Supplied material Block Start
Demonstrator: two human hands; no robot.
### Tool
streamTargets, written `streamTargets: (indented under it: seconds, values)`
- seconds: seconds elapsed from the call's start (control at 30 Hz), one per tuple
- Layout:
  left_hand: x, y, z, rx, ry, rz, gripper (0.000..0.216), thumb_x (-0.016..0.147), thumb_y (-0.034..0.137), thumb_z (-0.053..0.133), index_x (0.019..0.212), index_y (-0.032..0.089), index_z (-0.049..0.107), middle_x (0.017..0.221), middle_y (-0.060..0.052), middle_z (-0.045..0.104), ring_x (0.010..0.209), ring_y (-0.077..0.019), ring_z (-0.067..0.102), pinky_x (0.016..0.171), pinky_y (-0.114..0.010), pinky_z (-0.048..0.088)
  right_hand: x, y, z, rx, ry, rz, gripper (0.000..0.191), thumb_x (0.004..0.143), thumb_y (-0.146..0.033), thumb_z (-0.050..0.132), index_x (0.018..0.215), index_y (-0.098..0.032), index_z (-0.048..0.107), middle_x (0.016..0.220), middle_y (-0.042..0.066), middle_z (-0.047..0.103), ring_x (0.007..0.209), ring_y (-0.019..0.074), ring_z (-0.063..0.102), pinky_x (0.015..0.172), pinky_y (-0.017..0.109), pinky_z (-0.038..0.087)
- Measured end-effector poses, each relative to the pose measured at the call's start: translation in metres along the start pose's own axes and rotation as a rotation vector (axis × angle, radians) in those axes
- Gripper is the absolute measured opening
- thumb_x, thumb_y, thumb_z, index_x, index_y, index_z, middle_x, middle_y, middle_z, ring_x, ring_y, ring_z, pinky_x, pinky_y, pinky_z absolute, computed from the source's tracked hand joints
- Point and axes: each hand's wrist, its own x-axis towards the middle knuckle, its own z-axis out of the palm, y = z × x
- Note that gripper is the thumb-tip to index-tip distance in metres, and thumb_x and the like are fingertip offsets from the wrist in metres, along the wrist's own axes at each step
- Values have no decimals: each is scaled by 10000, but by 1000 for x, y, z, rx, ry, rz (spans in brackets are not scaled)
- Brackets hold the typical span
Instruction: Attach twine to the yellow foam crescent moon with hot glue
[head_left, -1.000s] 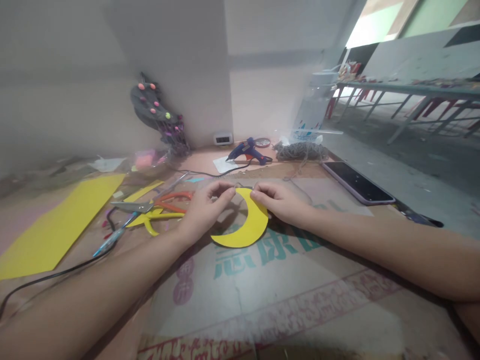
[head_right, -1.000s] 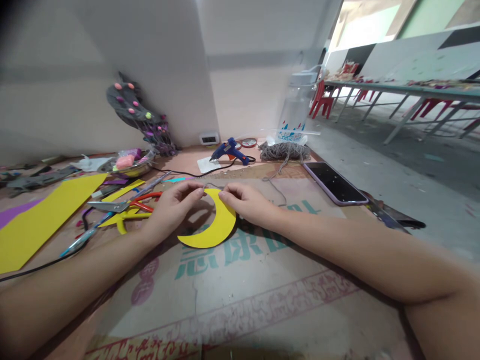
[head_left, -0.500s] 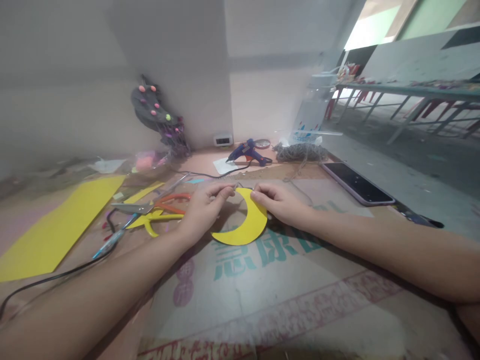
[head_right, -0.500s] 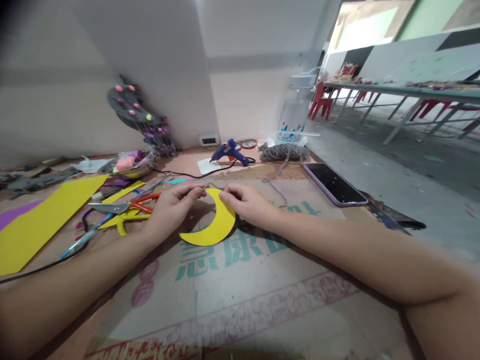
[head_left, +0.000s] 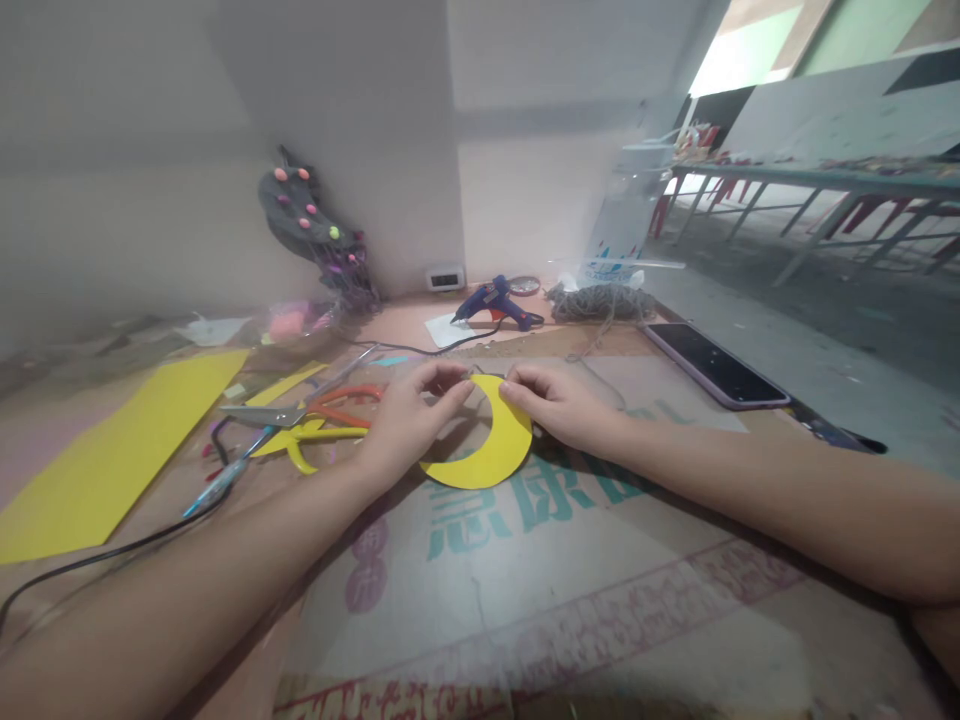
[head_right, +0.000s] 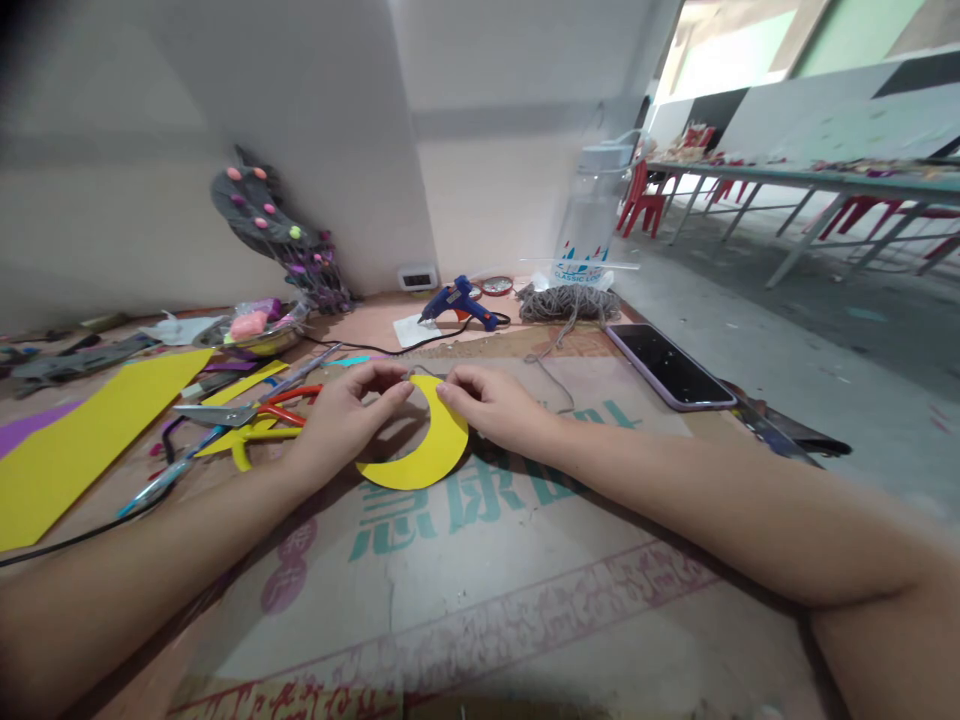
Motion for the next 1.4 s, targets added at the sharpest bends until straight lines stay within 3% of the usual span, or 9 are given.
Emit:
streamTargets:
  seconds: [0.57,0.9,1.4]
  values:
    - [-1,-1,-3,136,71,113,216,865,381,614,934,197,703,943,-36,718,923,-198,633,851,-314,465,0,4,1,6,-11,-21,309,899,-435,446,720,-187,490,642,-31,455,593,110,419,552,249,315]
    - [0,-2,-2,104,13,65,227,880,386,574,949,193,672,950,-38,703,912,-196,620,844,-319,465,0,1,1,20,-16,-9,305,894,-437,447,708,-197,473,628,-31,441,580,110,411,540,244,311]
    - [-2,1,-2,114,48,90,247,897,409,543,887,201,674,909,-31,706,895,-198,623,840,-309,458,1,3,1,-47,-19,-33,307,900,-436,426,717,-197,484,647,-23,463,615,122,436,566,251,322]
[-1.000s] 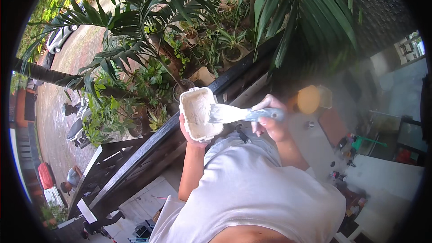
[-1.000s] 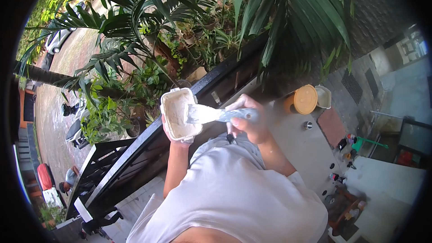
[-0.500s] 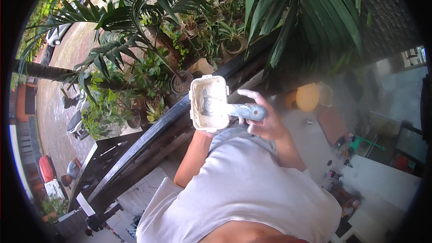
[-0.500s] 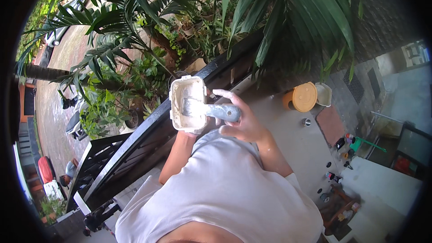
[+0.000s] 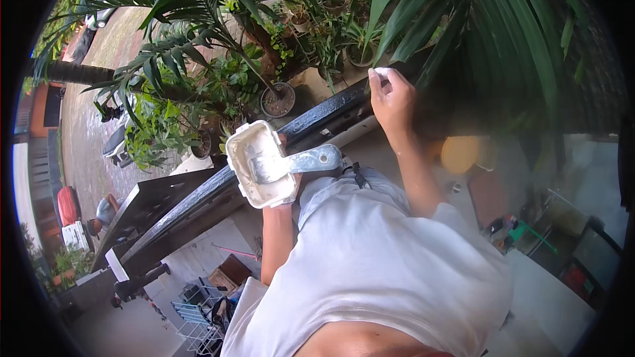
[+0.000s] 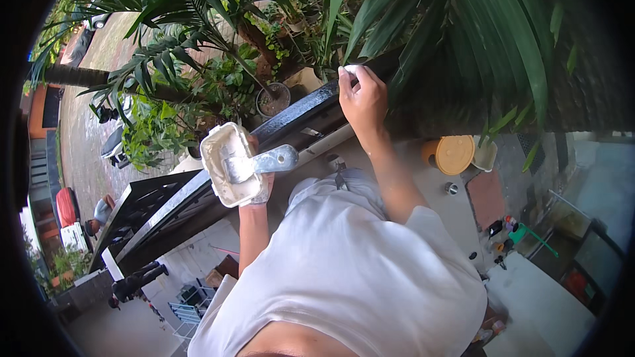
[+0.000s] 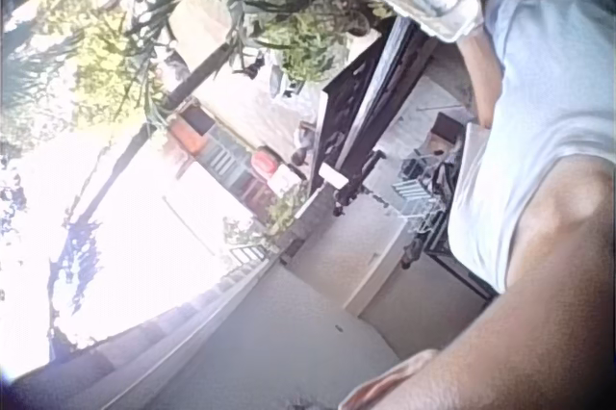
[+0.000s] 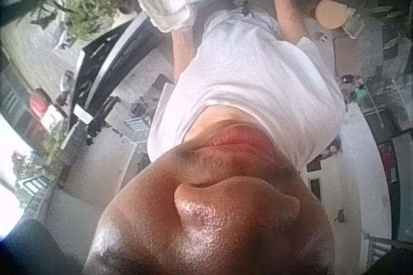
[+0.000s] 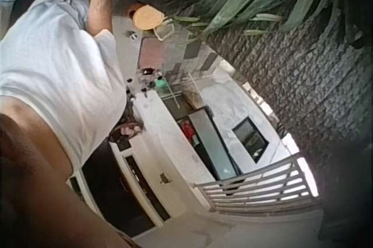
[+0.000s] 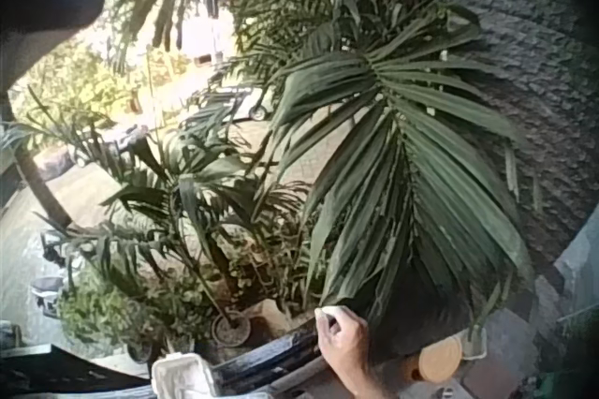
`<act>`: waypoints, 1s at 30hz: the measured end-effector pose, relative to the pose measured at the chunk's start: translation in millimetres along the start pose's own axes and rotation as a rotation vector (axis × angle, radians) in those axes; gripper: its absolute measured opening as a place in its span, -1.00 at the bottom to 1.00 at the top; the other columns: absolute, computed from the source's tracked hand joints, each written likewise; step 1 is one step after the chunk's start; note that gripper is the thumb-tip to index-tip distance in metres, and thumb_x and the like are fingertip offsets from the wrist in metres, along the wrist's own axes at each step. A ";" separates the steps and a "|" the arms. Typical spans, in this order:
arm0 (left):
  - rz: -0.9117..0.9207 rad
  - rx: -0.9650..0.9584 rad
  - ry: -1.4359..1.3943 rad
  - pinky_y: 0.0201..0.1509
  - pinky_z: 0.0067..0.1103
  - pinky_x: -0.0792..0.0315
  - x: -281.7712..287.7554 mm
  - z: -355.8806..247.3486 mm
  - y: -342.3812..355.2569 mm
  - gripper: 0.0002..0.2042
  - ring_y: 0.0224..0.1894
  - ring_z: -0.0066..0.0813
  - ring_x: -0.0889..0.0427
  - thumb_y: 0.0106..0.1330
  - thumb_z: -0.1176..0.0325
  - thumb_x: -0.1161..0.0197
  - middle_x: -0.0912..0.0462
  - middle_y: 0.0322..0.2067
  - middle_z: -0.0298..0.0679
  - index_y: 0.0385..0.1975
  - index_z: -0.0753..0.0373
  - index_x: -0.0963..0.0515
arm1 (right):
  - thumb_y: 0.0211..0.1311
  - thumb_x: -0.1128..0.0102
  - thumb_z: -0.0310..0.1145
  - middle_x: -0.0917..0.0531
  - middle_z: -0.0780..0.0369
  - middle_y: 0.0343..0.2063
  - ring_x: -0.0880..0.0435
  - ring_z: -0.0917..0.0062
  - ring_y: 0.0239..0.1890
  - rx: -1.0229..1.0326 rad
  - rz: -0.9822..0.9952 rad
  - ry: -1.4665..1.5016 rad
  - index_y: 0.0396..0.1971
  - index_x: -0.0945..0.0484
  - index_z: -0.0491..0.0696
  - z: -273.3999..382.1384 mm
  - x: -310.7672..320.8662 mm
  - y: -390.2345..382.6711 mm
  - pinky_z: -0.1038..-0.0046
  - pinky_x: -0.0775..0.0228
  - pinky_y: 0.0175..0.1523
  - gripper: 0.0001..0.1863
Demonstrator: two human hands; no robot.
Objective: The person holds a container of putty and a putty knife, applies putty onto a wall using the putty knife, and then handles a piece of sandpaper.
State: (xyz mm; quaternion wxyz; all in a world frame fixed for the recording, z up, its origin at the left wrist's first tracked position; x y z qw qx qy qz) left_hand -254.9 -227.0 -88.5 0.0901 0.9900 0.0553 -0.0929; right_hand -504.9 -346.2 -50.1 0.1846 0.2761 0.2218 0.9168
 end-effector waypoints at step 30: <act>0.159 0.284 -0.822 0.45 -0.39 -0.15 5.1 21.1 31.1 -0.42 0.30 -0.36 -0.38 0.32 0.11 -0.16 -0.42 0.25 -0.24 0.31 0.15 -0.25 | 0.32 -0.23 -0.39 -0.65 0.22 -0.56 -0.30 0.85 -0.78 -0.554 0.375 0.959 -0.33 -0.63 -0.16 4.8 27.7 -22.5 0.76 -0.06 -0.70 -0.86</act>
Point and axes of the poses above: each hand's wrist, its own y-axis towards the middle knuckle, its own x-axis out of the back of the hand, z = x × y, the point moved 1 cm from there along y, towards the middle knuckle
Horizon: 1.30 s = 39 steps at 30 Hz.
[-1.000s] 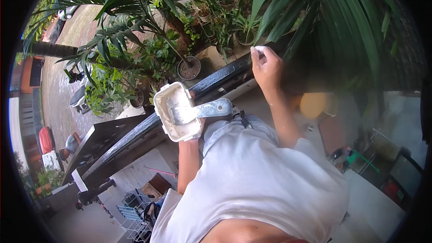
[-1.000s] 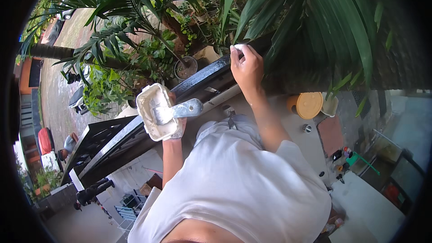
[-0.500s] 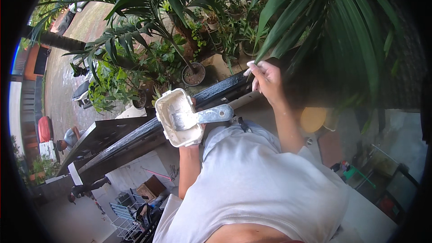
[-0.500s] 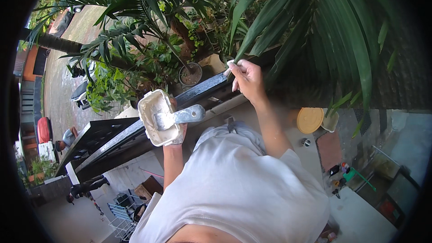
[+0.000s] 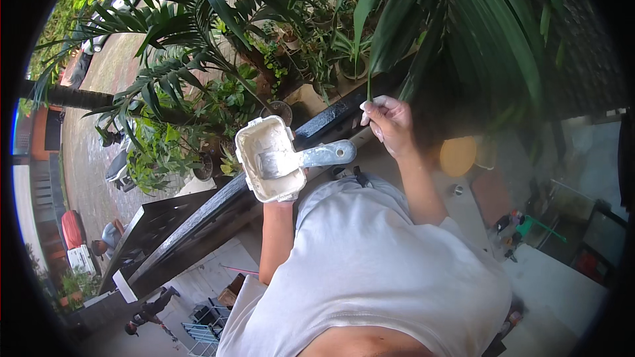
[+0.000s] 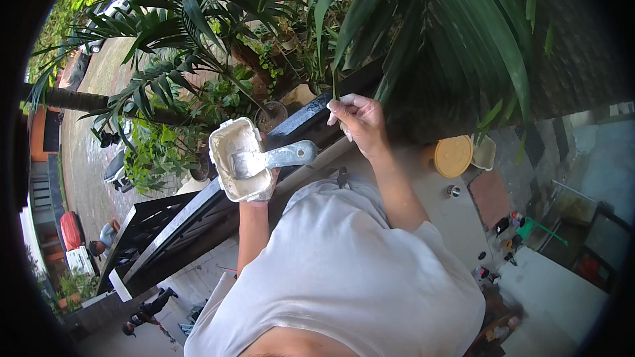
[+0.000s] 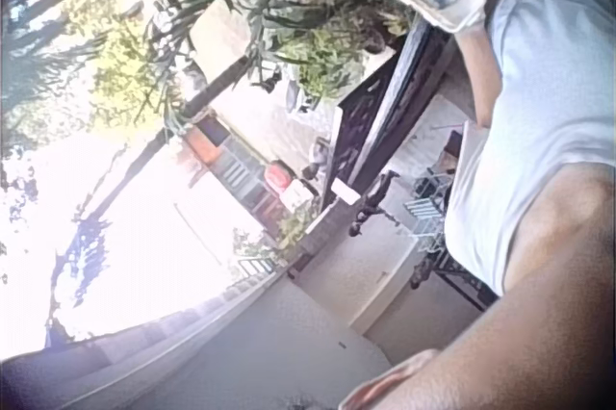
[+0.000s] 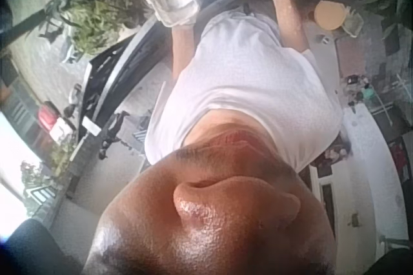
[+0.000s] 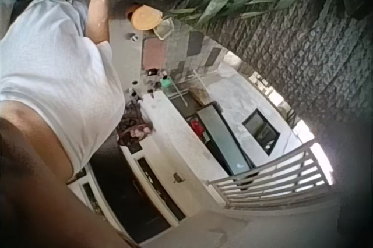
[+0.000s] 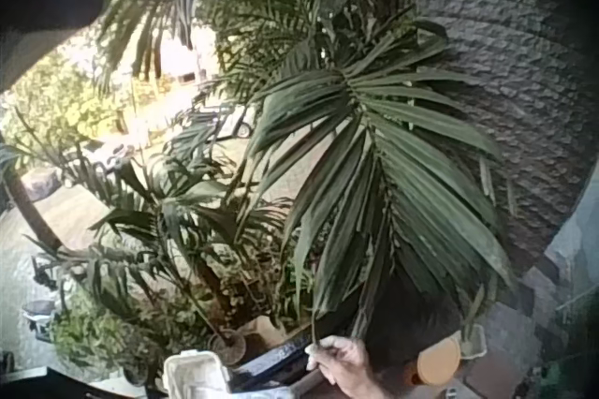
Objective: The person holds a container of putty and a putty knife, applies putty onto a wall using the putty knife, and then handles a piece of sandpaper.
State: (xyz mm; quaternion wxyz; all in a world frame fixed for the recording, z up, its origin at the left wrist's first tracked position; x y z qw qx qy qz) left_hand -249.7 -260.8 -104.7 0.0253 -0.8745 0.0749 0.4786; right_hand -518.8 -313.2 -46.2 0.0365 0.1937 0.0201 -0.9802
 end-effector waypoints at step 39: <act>0.058 0.661 -0.476 -0.20 -0.10 -0.63 22.1 -35.8 -87.0 -0.39 0.01 -0.04 -0.62 0.32 -0.18 0.02 -0.54 0.11 -0.05 0.25 0.08 -0.38 | 0.55 0.19 -0.16 -0.58 0.24 -0.61 -0.46 0.68 -0.69 0.088 -0.551 -0.142 -0.38 -0.48 -0.17 -98.1 -137.3 -237.0 0.65 -0.24 -0.61 -0.58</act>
Point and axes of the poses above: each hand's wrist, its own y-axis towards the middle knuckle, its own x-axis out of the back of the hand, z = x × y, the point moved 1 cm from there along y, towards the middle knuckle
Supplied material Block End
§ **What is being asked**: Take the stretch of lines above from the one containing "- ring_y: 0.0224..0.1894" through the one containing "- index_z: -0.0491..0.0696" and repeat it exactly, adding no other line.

§ **Task solution**:
  - ring_y: 0.0224..0.1894
  - ring_z: -0.0066..0.0813
  - ring_x: -0.0889..0.0427
  - thumb_y: 0.0106..0.1330
  - thumb_z: -0.1176..0.0325
  - thumb_x: -0.1161..0.0197
  - middle_x: -0.0912..0.0462
  - middle_y: 0.0322..0.2067
  - middle_z: -0.0298..0.0679
  - index_y: 0.0385..0.1975
  - index_z: -0.0753..0.0373
  - index_x: -0.0963..0.0515
arm1 (right):
  - thumb_y: 0.0211..0.1311
  - thumb_x: -0.1128..0.0102
  - thumb_z: -0.0310..0.1145
  - middle_x: -0.0917..0.0531
  - middle_z: -0.0780..0.0369
  - middle_y: 0.0343..0.2063
  - ring_x: -0.0880..0.0435
  - ring_z: -0.0917..0.0062
  - ring_y: 0.0239..0.1890
  - rx: -1.0229..1.0326 rad
  - rz: -0.9822..0.9952 rad
  - ry: -1.4665..1.5016 rad
  - index_y: 0.0396..0.1971
  - index_x: -0.0945..0.0484
  - index_z: -0.0491..0.0696

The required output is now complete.